HOW TO COMPLETE THIS TASK: Here are some entries. Repeat all of them exactly.

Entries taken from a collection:
= Beginning of Section =
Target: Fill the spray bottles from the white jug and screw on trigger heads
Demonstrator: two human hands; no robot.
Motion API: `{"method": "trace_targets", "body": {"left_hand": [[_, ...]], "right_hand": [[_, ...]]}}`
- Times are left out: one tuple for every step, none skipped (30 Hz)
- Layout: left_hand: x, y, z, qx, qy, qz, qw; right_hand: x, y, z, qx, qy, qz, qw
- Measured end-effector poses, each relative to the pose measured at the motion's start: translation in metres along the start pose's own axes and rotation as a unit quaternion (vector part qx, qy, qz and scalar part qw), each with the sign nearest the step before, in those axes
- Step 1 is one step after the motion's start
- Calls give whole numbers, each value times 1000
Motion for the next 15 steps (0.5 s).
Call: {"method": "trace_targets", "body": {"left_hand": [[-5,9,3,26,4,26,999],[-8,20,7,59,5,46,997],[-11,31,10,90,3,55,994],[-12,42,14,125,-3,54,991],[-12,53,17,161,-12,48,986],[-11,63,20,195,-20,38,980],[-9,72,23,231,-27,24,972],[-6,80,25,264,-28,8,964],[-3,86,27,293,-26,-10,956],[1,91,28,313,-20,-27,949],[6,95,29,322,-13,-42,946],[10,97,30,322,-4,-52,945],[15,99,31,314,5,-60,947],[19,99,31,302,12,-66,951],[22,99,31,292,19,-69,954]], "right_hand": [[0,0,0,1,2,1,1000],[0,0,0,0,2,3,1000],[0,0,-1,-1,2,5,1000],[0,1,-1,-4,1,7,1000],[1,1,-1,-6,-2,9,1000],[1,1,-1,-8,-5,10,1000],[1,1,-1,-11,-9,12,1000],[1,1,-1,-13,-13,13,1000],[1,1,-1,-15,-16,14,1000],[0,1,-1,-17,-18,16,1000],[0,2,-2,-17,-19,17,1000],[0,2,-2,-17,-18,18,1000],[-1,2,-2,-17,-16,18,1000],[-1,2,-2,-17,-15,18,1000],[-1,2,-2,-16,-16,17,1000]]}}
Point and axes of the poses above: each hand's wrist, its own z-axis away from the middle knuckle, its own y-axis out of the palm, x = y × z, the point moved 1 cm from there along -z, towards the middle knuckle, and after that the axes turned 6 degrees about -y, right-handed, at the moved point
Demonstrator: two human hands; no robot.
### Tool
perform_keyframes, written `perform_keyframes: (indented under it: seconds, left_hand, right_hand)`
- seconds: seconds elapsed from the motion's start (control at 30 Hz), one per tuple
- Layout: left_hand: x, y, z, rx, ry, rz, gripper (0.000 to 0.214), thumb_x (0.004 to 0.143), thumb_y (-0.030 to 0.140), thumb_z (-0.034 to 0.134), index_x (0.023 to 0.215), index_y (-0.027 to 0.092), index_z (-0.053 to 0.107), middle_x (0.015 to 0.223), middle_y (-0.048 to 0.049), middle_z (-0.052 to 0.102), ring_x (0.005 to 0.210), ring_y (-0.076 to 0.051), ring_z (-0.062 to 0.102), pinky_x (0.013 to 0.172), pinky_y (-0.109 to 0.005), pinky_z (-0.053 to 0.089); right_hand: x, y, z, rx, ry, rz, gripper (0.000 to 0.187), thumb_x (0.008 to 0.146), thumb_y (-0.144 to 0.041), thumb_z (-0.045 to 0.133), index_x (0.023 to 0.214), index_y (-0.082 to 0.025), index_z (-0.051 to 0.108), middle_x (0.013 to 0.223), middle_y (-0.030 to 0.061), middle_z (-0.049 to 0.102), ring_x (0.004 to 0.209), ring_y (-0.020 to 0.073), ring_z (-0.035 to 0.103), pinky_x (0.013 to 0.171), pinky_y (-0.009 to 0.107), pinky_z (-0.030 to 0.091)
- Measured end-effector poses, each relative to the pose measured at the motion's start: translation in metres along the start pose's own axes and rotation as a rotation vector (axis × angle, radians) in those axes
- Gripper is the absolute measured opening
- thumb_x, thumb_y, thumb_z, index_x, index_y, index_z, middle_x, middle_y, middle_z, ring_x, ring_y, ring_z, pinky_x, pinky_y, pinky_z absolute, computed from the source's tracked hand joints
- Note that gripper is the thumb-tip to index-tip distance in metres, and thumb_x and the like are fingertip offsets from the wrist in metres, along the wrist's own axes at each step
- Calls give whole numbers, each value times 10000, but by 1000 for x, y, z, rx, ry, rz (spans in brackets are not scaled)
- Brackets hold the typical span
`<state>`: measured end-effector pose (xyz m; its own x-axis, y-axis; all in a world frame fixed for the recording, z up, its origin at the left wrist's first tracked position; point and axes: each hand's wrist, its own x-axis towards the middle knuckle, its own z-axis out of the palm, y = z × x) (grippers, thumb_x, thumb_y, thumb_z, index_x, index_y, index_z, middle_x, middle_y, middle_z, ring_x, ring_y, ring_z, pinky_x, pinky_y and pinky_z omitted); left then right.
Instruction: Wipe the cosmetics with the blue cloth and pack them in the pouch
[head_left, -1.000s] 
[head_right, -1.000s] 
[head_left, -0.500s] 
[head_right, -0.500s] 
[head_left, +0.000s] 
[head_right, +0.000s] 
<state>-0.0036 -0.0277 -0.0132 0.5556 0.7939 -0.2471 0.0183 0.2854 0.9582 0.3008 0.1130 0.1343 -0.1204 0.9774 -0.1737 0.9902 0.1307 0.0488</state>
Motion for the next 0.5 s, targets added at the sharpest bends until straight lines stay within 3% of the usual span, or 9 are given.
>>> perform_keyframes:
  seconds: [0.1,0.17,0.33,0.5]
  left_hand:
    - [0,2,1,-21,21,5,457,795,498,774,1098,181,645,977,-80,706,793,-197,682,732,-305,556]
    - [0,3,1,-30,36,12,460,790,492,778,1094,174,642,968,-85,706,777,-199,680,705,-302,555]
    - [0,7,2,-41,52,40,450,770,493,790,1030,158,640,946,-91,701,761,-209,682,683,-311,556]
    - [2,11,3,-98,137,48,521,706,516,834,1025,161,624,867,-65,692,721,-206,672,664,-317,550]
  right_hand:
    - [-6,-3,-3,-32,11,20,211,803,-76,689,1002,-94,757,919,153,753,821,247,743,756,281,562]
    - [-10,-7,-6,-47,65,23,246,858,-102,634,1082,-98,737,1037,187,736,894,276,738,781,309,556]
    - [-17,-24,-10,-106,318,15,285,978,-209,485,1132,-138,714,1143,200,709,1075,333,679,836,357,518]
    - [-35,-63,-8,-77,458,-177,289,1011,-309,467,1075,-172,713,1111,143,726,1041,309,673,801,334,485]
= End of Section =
SOLUTION BELOW:
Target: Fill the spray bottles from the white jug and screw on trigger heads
Demonstrator: two human hands; no robot.
Motion API: `{"method": "trace_targets", "body": {"left_hand": [[_, ...]], "right_hand": [[_, ...]]}}`
- Times are left out: one tuple for every step, none skipped (30 Hz)
- Layout: left_hand: x, y, z, qx, qy, qz, qw; right_hand: x, y, z, qx, qy, qz, qw
- Measured end-effector poses, each relative to the pose measured at the motion's start: translation in metres along the start pose's own axes and rotation as a unit quaternion (vector part qx, qy, qz and scalar part qw), each with the sign nearest the step before, in those axes
- Step 1 is one step after the motion's start
- Calls give whole numbers, each value times 1000
Motion for the next 15 steps (0.5 s).
Call: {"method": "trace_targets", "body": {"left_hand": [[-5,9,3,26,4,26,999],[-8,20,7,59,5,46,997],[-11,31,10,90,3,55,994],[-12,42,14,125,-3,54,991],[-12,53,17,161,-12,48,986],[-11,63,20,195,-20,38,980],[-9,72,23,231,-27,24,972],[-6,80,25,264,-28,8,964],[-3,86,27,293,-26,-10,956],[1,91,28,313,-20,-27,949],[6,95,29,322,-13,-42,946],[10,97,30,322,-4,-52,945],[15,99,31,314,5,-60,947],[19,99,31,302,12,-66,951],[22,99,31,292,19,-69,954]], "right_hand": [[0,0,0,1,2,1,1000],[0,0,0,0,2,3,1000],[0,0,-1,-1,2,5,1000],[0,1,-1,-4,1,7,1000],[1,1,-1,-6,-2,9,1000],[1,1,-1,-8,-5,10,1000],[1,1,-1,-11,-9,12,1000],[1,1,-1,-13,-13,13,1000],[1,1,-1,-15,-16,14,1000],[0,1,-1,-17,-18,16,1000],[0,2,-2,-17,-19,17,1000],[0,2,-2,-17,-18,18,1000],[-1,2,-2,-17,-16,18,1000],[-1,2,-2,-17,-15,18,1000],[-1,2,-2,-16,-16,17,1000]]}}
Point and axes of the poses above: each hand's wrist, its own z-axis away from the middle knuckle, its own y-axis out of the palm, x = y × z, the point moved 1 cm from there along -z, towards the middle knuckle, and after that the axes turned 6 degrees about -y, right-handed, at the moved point
Demonstrator: two human hands; no robot.
### Tool
perform_keyframes, written `perform_keyframes: (indented under it: seconds, left_hand, right_hand)`
- seconds: seconds elapsed from the motion's start (control at 30 Hz), one per tuple
- Layout: left_hand: x, y, z, rx, ry, rz, gripper (0.000 to 0.214), thumb_x (0.004 to 0.143), thumb_y (-0.030 to 0.140), thumb_z (-0.034 to 0.134), index_x (0.023 to 0.215), index_y (-0.027 to 0.092), index_z (-0.053 to 0.107), middle_x (0.015 to 0.223), middle_y (-0.048 to 0.049), middle_z (-0.052 to 0.102), ring_x (0.005 to 0.210), ring_y (-0.076 to 0.051), ring_z (-0.062 to 0.102), pinky_x (0.013 to 0.172), pinky_y (-0.109 to 0.005), pinky_z (-0.053 to 0.089); right_hand: x, y, z, rx, ry, rz, gripper (0.000 to 0.187), thumb_x (0.008 to 0.146), thumb_y (-0.144 to 0.041), thumb_z (-0.045 to 0.133), index_x (0.023 to 0.214), index_y (-0.082 to 0.025), index_z (-0.051 to 0.108), middle_x (0.013 to 0.223), middle_y (-0.030 to 0.061), middle_z (-0.049 to 0.102), ring_x (0.004 to 0.209), ring_y (-0.020 to 0.073), ring_z (-0.035 to 0.103), pinky_x (0.013 to 0.171), pinky_y (-0.009 to 0.107), pinky_z (-0.030 to 0.091)
- Measured end-effector poses, each relative to the pose measured at the motion's start: translation in metres along the start pose's own axes and rotation as a rotation vector (axis × angle, radians) in those axes
- Gripper is the absolute measured opening
- thumb_x, thumb_y, thumb_z, index_x, index_y, index_z, middle_x, middle_y, middle_z, ring_x, ring_y, ring_z, pinky_x, pinky_y, pinky_z absolute, computed from the source's tracked hand joints
- Note that gripper is the thumb-tip to index-tip distance in metres, and thumb_x and the like are fingertip offsets from the wrist in metres, along the wrist's own axes at each step
- Calls give whole numbers, each value times 10000, but by 1000 for x, y, z, rx, ry, rz (spans in brackets are not scaled)
- Brackets hold the typical span
`<state>`: measured end-effector pose (xyz m; its own x-axis, y-axis; all in a world frame fixed for the recording, z up, its origin at the left wrist's first tracked position; point and axes: each hand's wrist, its own x-axis towards the middle knuckle, its own z-axis out of the palm, y = z × x) (grippers, thumb_x, thumb_y, thumb_z, index_x, index_y, index_z, middle_x, middle_y, middle_z, ring_x, ring_y, ring_z, pinky_x, pinky_y and pinky_z omitted); left then right.
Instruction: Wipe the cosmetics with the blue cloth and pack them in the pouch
[head_left, -1.000s] 
[head_right, -1.000s] 
[head_left, -0.500s] 
[head_right, -0.500s] 
[head_left, +0.000s] 
[head_right, +0.000s] 
<state>-0.0036 -0.0277 -0.0132 0.5556 0.7939 -0.2471 0.0183 0.2854 0.9582 0.3008 0.1130 0.1343 -0.1204 0.9774 -0.1737 0.9902 0.1307 0.0488</state>
Motion for the next 0.5 s, targets added at the sharpest bends until straight lines stay within 3% of the usual span, or 9 are given.
>>> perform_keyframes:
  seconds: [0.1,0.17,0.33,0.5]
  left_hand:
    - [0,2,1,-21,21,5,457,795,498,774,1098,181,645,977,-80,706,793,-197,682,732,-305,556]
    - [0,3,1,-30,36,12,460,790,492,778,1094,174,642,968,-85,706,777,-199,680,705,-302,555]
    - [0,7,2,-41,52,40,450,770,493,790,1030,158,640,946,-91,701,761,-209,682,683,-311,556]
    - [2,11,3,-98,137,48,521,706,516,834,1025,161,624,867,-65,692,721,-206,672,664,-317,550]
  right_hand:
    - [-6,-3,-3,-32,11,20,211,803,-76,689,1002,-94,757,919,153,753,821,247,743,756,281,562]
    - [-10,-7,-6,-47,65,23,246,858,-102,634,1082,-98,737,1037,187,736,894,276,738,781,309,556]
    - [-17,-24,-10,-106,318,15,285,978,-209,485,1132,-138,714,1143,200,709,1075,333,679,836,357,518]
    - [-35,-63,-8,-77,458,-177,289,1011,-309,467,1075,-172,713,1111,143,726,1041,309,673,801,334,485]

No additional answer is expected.